这是风投对比特储物柜的争论。它总是关于开源而不是开源，可选算法，可移植性等等。这不是什么新鲜事，但有一次我看到有人用操作模式作为论据。VC使用XTS，而BitLocker使用CBC。我不是专业人士，在运作模式方面的经验亦非常有限。我知道XTS用于驱动器和分区，CBC就像块密码的默认模式。但这真的算数吗？每一种操作方式在某种程度上都是安全的，对吗？如果CBC真的没有XTS那么安全，那么为什么世界上最大的软件公司( Microsoft )会在加密解决方案中使用它呢？

Answer 1

问题的最后一部分忽略了选择加密模式的原因是多方面的，而不是安全性比特。不同的加密模式提供了不同的性能水平，并且对已经存在较长时间的模式有更多的信任。

用于磁盘加密的攻击者模型与用于其他攻击的模型略有不同。

引用维基百科的话：

磁盘加密方法旨在提供三个不同的属性:磁盘上的数据应该保持机密性。无论数据在磁盘上存储在哪里，数据检索和存储都应该是快速操作。加密方法不应浪费磁盘空间(即加密数据的存储量不应明显大于明文大小)。第一个属性要求定义数据保密对象。在磁盘加密领域研究的最强对手具有以下能力:他们可以随时读取磁盘的原始内容；他们可以请求磁盘加密和存储他们选择的任意文件；他们可以修改磁盘上未使用的扇区，然后请求解密。一种方法提供了很好的机密性，如果这样的对手能够确定的唯一信息是，扇区中的数据自上次查看以来是否发生了变化。

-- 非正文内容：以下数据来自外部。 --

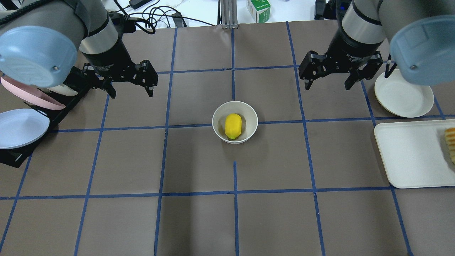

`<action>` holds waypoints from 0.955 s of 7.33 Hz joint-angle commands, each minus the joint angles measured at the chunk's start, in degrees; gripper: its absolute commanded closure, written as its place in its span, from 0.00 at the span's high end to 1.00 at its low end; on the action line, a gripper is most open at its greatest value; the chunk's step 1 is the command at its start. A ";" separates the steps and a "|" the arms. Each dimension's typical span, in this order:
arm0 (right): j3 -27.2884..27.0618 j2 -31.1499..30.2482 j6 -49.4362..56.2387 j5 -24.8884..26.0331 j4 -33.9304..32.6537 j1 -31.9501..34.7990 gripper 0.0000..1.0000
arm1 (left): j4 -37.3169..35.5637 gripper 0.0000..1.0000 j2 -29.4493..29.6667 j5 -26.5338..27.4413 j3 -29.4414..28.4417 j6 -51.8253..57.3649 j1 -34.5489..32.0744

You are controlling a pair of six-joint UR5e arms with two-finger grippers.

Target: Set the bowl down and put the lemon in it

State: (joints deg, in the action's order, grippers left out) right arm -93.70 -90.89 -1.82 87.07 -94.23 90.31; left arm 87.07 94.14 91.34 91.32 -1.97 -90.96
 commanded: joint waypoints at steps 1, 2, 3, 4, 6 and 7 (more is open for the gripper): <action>0.36 0.01 0.58 0.81 0.18 -0.58 1.00 | -0.49 1.00 -1.06 -0.28 -0.08 0.03 0.25; 0.36 -0.08 0.59 2.47 0.27 -0.58 1.00 | -0.76 1.00 -1.76 -0.20 -0.09 0.03 0.34; 0.45 -0.08 0.67 2.57 0.71 -0.58 1.00 | -0.93 1.00 -2.81 0.07 -0.17 0.03 0.69; 0.45 0.01 1.28 2.57 0.62 -0.58 1.00 | -0.33 1.00 -3.61 0.76 0.00 0.12 1.57; 0.45 -0.08 1.55 2.49 0.88 -0.58 1.00 | 0.12 1.00 -4.41 0.77 0.35 0.21 3.41; 0.45 -0.08 1.55 2.49 0.89 -0.58 1.00 | -0.06 1.00 -4.49 0.60 1.22 0.47 3.59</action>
State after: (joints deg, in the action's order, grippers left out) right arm -93.26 -90.93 -0.32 89.59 -93.39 89.74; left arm 87.04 89.85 91.97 91.76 -1.72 -87.94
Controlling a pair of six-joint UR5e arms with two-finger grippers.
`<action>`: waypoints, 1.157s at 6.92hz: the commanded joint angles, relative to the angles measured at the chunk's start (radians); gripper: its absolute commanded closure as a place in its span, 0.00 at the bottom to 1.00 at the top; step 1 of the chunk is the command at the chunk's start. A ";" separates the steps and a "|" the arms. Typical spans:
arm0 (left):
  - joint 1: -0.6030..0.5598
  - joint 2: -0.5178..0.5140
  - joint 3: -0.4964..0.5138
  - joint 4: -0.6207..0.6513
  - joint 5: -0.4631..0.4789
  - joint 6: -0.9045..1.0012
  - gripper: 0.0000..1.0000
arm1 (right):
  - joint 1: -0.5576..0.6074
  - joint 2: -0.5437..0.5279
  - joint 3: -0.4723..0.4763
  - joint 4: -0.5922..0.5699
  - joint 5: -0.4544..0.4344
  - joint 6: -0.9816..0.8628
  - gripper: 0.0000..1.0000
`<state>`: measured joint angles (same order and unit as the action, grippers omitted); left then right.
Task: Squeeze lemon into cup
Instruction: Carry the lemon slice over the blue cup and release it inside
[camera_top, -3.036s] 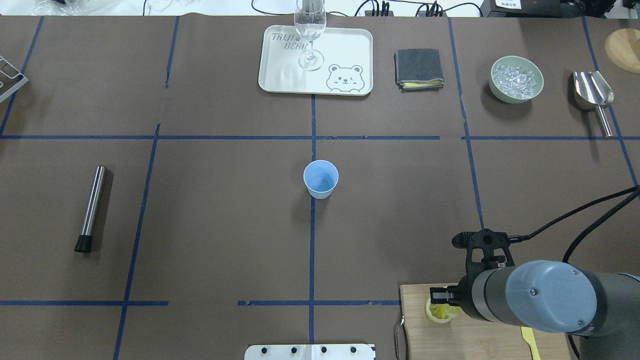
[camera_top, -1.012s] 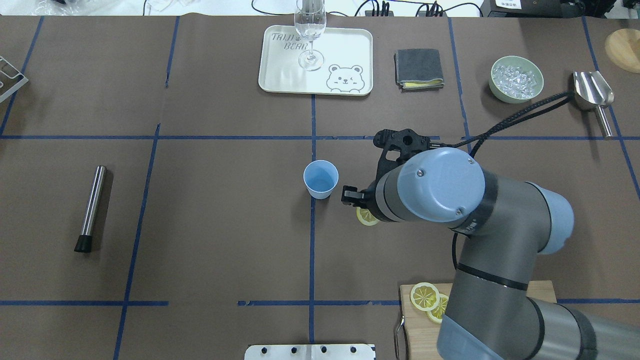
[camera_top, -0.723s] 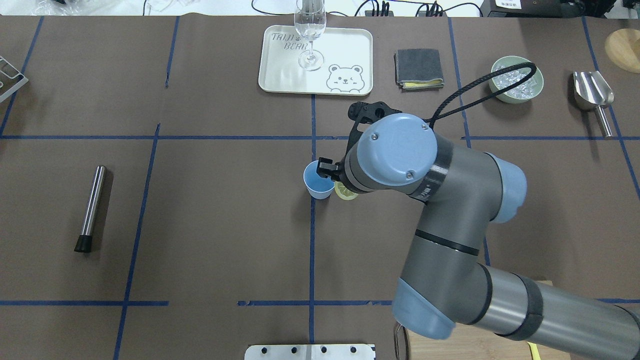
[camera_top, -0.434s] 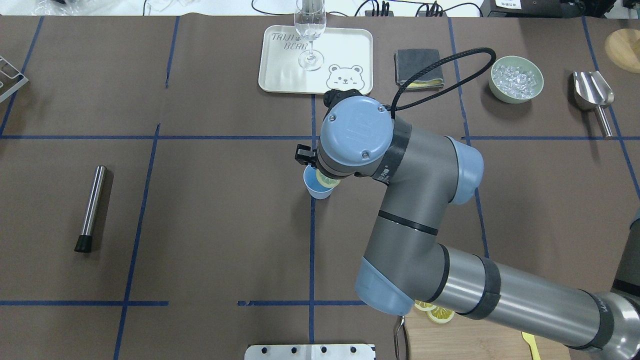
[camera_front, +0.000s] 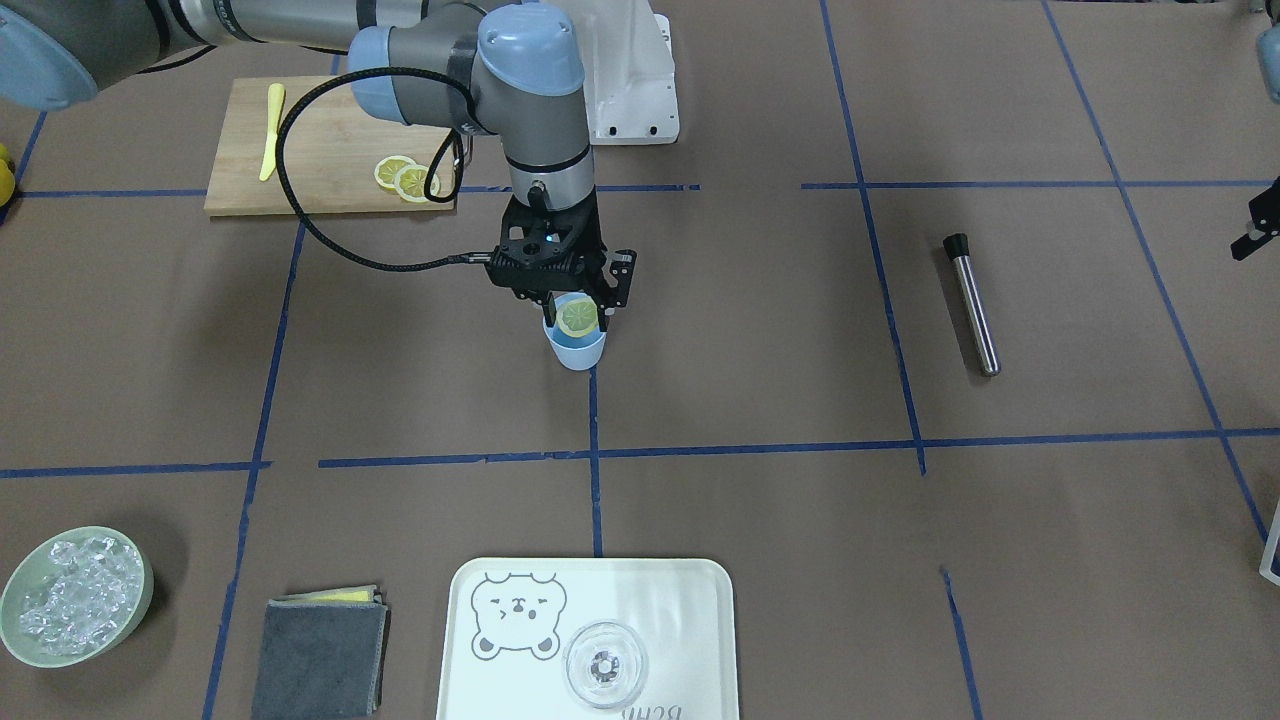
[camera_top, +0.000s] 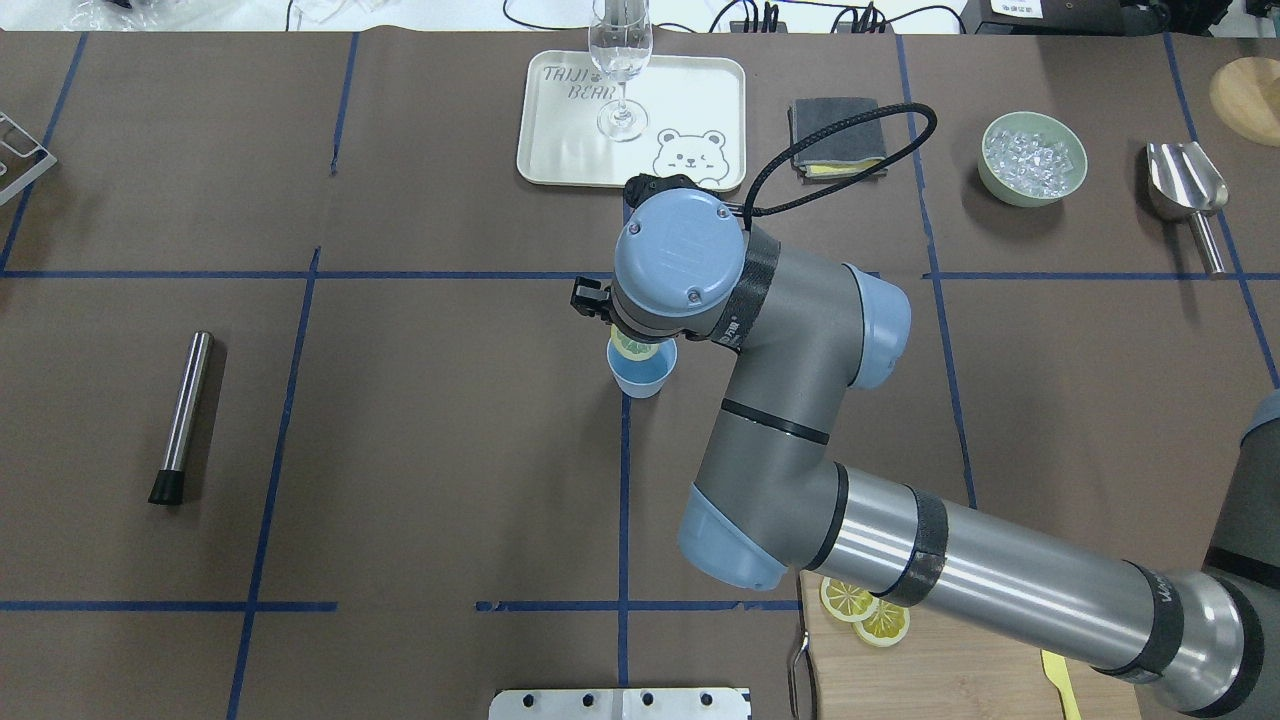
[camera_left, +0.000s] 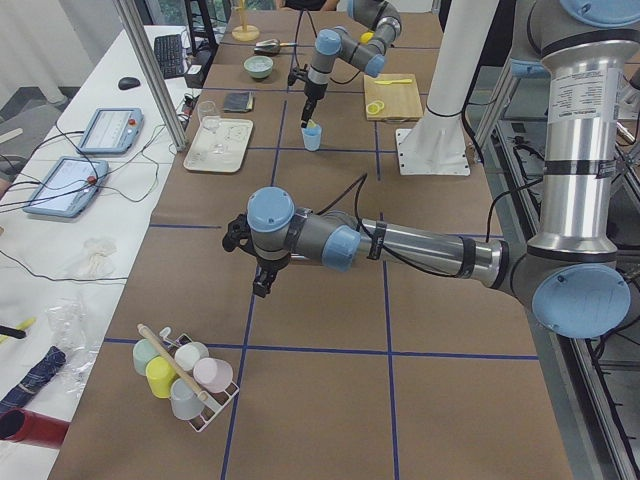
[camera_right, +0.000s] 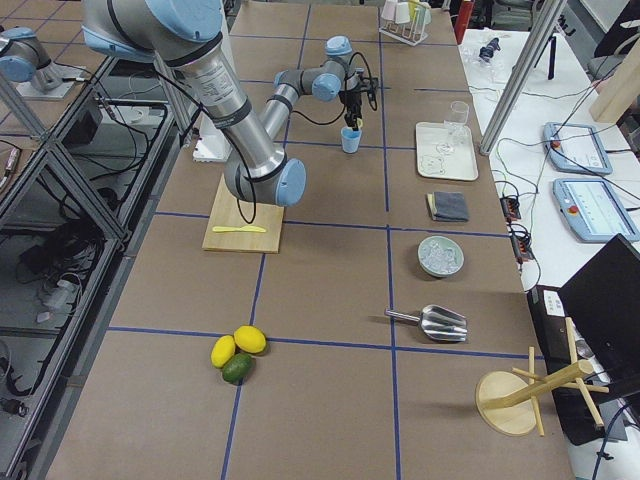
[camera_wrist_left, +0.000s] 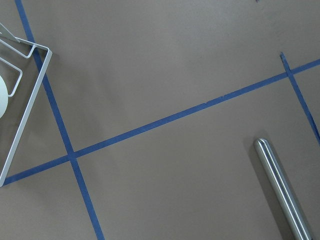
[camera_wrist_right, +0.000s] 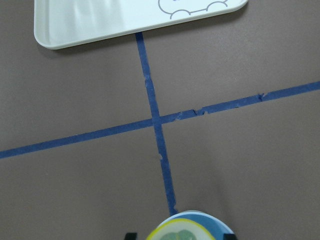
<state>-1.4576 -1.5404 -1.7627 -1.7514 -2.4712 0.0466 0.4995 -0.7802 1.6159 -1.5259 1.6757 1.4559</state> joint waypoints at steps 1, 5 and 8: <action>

在这些情况下，普通CBC模式容易受到水印攻击的影响。然而，在磁盘加密方面，通常采用CBC模式+ ESSIV来处理水印攻击。CBC还存在可塑性攻击的可能性。(基本上是CBC比特翻转攻击的另一个词)

XTS模式提供了对内置水印的保护，但是选择XTS的主要原因是它对密文窃取的支持。基本上，密文窃取是一种属性，它允许长度不均匀可被块大小整除的数据扇区安全地加密，而无需展开密文。

然而，XTS有两个缺点。对于相同的加密强度，密钥的大小是加倍的，并且它不提供防止数据篡改的保护。(修改密文将导致有效解密为乱七八糟的明文)扇区的冗余是在应用程序级别处理的，在这两种模式下都需要冗余。veracrypt和位储物柜都支持XTS模式。